> To do: Look below for the line that contains "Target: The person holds", then copy it and each following line exactly, through and including the line that contains "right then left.".
Start of Entries provided
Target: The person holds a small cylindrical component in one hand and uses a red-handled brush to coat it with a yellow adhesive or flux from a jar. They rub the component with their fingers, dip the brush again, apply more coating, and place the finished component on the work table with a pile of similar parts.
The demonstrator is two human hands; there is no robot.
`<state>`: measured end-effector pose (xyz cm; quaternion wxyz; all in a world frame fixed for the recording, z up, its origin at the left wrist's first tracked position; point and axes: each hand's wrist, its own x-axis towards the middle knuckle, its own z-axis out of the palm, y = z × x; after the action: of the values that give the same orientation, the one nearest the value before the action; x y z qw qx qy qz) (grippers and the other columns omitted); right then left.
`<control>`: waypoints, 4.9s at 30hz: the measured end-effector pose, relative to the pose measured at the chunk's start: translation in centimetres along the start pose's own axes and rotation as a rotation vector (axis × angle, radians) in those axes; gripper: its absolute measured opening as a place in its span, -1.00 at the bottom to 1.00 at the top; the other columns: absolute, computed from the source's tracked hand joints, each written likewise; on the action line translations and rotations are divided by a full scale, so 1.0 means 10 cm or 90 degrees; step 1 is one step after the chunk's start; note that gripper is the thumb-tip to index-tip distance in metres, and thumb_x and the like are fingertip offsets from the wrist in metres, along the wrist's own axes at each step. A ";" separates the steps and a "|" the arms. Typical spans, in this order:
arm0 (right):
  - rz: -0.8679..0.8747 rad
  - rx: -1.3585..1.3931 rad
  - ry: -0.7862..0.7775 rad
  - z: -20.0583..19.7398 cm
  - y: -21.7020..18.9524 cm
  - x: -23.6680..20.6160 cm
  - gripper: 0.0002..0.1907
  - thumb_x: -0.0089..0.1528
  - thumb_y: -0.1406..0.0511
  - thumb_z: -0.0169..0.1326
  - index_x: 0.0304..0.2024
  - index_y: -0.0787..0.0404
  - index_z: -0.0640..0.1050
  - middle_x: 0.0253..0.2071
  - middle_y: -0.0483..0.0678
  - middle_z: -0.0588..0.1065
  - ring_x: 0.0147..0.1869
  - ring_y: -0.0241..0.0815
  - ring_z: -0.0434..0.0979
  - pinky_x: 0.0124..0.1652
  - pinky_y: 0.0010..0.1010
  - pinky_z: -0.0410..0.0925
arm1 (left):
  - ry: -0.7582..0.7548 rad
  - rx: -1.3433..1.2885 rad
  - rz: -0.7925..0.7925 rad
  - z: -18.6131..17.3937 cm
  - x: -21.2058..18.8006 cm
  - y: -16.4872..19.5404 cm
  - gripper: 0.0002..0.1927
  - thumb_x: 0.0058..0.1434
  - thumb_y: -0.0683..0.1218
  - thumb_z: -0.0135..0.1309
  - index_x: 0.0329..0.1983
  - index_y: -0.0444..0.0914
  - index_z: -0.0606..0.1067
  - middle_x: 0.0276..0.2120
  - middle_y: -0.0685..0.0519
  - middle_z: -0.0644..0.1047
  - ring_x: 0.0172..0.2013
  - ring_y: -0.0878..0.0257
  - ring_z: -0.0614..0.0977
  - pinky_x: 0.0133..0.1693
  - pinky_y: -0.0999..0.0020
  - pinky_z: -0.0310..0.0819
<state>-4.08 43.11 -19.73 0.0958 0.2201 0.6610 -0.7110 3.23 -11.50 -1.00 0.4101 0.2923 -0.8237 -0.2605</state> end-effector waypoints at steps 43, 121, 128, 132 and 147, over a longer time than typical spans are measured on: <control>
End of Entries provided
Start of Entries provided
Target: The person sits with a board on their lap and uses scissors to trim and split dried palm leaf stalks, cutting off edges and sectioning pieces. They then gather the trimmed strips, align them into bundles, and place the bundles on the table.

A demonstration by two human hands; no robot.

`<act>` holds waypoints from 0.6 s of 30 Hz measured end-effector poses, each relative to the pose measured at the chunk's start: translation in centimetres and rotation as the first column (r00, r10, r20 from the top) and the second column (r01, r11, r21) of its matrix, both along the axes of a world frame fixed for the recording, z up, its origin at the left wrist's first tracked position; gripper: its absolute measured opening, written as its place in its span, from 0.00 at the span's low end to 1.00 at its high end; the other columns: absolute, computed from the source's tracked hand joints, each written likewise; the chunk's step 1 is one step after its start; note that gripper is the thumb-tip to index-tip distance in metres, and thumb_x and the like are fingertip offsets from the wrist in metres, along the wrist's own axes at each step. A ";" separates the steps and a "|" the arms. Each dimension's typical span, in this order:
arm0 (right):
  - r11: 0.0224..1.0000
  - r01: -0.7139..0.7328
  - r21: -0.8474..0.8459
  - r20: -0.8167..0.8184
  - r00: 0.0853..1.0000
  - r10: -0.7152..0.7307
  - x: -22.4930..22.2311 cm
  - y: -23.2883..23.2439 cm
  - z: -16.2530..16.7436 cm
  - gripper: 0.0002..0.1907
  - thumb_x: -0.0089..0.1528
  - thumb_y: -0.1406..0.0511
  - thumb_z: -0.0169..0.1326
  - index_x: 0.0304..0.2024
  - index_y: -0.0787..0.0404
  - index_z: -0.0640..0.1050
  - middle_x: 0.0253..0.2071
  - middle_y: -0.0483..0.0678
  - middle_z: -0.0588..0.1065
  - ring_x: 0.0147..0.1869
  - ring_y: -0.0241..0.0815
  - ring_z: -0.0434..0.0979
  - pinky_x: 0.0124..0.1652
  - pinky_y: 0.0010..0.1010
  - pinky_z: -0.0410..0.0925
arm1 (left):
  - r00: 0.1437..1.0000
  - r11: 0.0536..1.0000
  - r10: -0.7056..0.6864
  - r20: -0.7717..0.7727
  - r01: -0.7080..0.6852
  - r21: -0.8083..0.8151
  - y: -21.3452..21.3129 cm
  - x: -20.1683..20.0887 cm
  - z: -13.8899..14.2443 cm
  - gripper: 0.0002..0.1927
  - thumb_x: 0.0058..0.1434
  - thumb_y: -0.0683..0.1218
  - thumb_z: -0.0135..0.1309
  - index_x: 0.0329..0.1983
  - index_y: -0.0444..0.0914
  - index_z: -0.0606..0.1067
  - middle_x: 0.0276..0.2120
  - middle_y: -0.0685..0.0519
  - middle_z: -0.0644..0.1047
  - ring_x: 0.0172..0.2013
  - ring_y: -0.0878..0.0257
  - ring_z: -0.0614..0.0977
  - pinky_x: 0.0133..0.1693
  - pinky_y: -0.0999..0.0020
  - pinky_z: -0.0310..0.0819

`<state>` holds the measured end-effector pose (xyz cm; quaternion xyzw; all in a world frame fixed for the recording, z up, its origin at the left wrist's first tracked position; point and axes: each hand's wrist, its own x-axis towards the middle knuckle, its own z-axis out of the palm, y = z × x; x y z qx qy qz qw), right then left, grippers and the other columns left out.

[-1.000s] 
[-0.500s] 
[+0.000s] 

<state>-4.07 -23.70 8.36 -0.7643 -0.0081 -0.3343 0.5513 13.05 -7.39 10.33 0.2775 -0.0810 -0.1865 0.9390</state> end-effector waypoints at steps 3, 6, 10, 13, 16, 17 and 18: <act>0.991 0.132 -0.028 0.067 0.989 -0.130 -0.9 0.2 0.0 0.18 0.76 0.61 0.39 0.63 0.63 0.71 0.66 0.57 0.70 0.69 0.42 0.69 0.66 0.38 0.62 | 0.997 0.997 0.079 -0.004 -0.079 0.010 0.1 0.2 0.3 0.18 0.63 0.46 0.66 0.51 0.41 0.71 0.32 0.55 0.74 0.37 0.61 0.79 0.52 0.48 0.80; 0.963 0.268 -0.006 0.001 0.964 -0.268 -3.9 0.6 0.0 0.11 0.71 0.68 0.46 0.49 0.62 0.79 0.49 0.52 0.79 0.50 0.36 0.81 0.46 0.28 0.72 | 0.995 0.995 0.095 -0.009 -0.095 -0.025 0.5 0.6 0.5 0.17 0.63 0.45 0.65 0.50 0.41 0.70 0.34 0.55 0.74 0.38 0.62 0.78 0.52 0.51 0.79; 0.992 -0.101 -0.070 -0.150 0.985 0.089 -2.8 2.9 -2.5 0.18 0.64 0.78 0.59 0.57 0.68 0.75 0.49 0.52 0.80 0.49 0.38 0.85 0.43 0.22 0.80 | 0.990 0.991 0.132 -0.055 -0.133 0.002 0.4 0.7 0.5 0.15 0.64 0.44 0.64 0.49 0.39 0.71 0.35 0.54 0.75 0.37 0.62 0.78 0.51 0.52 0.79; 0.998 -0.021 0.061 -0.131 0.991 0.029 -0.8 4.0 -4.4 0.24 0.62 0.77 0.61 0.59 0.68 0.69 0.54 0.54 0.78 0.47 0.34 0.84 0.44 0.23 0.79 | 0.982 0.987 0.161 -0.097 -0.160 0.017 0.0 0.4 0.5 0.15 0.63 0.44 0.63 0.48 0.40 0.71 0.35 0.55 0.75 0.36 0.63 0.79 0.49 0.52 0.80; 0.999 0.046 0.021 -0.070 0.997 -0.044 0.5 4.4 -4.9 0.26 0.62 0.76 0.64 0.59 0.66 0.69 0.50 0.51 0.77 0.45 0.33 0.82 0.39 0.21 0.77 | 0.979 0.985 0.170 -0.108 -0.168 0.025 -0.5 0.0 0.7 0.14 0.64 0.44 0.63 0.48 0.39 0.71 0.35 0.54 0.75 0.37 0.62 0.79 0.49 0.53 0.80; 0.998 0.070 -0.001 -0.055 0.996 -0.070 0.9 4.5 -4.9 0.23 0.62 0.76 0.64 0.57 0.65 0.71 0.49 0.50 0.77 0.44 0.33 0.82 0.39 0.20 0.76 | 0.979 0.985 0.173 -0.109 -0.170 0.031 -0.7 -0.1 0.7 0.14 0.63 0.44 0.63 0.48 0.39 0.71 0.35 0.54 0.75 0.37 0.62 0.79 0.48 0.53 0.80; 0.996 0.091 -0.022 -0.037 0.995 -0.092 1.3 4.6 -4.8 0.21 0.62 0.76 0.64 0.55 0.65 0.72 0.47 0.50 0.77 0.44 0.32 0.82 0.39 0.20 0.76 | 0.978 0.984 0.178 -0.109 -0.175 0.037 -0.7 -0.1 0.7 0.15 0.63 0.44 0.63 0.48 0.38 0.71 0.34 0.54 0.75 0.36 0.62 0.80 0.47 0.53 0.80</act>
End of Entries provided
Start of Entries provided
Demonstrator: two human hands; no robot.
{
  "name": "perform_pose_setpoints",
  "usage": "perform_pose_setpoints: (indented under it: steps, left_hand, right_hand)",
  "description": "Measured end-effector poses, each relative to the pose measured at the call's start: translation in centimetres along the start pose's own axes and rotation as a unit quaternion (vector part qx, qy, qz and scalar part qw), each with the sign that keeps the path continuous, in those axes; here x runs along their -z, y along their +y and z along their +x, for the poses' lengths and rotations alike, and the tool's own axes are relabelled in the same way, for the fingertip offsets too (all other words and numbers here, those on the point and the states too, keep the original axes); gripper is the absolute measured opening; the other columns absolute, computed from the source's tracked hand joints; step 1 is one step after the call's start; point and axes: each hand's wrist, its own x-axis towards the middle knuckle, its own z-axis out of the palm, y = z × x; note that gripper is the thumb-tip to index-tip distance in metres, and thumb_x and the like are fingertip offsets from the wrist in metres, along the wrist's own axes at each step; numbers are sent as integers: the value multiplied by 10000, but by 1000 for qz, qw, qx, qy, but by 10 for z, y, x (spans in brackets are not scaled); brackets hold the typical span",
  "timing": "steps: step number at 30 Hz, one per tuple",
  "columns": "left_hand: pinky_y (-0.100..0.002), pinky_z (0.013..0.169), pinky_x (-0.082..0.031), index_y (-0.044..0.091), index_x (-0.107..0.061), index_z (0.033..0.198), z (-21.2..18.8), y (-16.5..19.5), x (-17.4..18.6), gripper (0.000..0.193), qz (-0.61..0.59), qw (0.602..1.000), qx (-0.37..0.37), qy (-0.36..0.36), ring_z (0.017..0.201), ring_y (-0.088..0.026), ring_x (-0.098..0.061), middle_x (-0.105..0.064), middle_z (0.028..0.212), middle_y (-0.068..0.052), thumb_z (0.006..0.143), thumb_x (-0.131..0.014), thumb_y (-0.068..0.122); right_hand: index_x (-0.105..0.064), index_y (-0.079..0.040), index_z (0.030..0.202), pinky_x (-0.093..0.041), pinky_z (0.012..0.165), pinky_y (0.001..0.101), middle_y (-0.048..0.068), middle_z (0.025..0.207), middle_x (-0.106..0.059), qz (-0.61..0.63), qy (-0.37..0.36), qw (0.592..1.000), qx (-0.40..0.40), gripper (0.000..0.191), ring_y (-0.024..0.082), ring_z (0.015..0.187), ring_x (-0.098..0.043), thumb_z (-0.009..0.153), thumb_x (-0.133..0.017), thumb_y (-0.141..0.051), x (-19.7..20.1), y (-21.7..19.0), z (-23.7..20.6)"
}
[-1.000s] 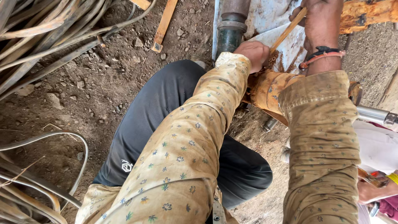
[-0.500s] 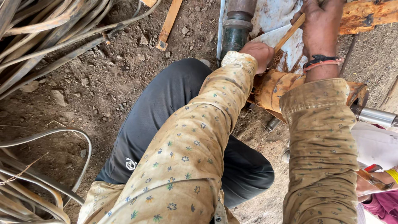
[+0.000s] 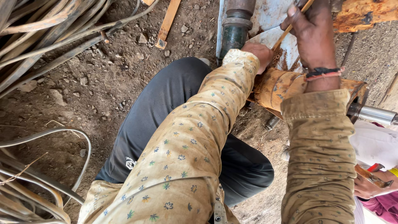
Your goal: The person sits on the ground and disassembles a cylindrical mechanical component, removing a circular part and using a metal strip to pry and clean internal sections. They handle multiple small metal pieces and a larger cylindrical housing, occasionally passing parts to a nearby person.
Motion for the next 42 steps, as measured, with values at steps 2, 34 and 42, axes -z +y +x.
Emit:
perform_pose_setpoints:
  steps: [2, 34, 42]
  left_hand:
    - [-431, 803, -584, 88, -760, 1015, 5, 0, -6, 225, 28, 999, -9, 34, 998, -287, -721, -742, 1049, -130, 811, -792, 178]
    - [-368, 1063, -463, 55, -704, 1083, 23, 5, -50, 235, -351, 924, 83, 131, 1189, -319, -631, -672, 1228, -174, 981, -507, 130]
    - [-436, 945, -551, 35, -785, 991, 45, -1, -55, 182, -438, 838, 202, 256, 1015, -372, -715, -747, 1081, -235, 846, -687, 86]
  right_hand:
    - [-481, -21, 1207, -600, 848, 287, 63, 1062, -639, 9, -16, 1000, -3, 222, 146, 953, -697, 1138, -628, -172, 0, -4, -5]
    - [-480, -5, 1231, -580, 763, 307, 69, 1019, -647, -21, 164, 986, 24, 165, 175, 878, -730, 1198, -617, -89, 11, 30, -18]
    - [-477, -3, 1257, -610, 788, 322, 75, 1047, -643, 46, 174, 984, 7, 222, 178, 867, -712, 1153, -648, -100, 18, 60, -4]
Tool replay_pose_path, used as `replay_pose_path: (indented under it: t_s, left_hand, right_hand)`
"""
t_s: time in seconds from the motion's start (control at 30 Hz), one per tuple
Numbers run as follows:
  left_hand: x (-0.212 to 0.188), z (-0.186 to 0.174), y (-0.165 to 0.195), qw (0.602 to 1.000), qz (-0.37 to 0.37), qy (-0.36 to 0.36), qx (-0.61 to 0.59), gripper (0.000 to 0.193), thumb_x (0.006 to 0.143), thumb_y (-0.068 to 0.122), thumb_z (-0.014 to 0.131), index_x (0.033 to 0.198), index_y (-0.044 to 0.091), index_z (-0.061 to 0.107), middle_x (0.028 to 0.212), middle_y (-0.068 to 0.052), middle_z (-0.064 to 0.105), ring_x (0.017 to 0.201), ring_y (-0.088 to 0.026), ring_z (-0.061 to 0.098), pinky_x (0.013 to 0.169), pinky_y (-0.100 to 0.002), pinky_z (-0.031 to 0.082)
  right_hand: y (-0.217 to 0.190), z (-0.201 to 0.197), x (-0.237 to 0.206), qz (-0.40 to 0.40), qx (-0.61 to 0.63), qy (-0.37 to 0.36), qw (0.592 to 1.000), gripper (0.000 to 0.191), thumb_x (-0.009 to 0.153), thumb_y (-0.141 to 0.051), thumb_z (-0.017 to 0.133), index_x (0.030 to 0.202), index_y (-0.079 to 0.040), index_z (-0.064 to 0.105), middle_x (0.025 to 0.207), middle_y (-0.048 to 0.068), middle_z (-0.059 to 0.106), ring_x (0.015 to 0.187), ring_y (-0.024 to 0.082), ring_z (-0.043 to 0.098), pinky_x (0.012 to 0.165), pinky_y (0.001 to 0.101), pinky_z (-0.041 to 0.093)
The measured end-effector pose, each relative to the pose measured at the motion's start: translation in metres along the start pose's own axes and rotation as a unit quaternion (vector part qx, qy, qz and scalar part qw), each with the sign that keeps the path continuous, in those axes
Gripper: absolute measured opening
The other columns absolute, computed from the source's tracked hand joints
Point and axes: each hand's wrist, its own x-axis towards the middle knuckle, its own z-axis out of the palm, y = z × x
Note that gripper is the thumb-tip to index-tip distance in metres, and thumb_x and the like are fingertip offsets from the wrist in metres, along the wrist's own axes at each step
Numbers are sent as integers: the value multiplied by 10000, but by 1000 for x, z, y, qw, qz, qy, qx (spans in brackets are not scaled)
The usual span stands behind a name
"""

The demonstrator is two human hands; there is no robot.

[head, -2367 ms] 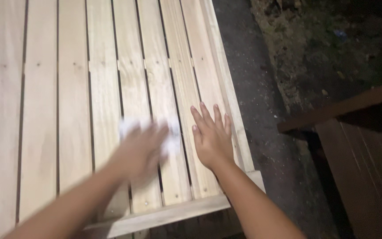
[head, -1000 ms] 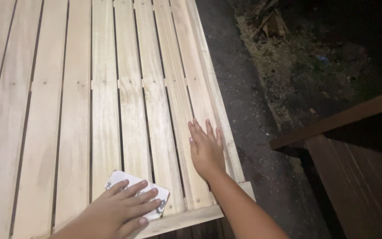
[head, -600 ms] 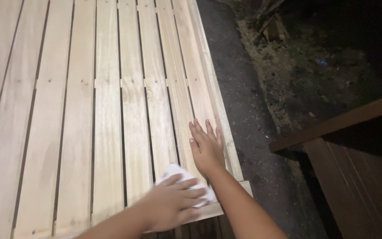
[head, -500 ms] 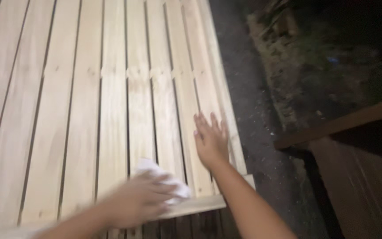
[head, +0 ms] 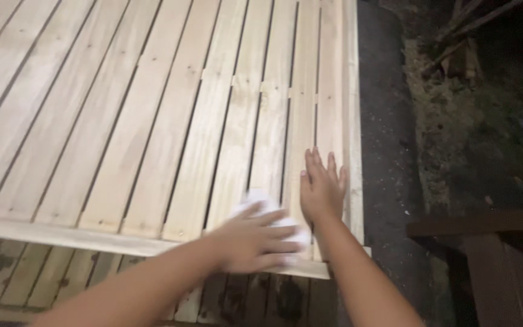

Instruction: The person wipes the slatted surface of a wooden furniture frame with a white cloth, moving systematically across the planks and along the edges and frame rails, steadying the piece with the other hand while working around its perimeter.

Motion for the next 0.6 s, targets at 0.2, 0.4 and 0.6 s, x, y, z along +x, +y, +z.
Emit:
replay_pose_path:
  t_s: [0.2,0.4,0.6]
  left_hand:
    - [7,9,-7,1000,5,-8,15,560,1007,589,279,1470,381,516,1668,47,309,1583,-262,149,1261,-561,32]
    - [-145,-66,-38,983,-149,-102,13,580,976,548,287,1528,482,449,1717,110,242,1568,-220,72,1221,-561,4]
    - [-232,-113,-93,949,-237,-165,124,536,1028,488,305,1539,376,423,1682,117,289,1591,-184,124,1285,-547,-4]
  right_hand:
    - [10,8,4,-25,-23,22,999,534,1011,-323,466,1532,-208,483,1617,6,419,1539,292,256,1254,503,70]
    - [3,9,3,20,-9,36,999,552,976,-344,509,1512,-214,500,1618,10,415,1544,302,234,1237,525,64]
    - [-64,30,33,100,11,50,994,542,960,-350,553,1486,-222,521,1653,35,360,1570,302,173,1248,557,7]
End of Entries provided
> Response area:
Target: The person holds a small cylindrical component in one hand and uses a red-handled brush to coat it with a yellow adhesive or flux from a jar. They rub the component with their fingers, dip the brush again, apply more coating, and place the finished component on the work table with a pile of similar parts.
The demonstrator is two human hands; there is no robot.
`<state>`: measured end-effector pose (xyz cm; quaternion wxyz; all in a world frame fixed for the recording, z up, its origin at the left wrist's first tracked position; point and axes: each hand's wrist, its own x-axis towards the middle knuckle, its own z-axis out of the palm, y = z × x; after the action: of the values that give the same orientation, the one nearest the value before the action; x y z qw qx qy qz) (grippers and the other columns omitted); right then left.

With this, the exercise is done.